Work instruction: Show every line below where "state" can be found.
[Start of section]
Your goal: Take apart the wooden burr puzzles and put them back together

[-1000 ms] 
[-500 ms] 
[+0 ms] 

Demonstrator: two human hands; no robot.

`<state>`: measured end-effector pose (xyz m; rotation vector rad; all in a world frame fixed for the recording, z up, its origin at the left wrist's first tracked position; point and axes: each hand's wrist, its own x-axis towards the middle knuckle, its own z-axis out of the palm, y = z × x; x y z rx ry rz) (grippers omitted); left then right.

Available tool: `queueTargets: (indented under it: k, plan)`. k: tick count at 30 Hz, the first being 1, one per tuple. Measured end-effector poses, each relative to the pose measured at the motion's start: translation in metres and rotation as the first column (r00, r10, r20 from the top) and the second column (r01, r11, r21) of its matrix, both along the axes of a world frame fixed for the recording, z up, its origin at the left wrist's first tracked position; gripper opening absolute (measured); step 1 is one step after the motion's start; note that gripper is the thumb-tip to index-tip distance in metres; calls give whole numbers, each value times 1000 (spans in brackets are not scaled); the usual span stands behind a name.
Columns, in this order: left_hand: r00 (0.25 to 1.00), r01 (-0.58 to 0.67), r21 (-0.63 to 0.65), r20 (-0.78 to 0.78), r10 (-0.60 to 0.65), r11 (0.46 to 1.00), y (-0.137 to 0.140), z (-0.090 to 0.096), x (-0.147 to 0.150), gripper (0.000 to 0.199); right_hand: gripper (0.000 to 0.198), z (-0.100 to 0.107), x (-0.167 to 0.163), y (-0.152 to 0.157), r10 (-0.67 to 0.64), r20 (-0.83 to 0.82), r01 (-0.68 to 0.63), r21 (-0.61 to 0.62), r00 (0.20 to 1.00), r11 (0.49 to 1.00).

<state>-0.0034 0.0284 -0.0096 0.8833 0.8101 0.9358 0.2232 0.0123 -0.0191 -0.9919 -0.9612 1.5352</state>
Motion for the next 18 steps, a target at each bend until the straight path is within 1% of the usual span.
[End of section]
Your solution:
`<state>`: measured end-effector pose (xyz m; rotation vector rad; all in a world frame fixed for the recording, z up, its origin at the left wrist's first tracked position; point and axes: each hand's wrist, its own x-axis towards the middle knuckle, its own z-axis out of the palm, y = z × x; x y z rx ry rz) (grippers omitted); left then right.
<state>-0.0034 0.0284 -0.0096 0.8833 0.8101 0.9358 0.2232 0.0123 -0.0191 -0.9919 -0.9612 1.5352</state>

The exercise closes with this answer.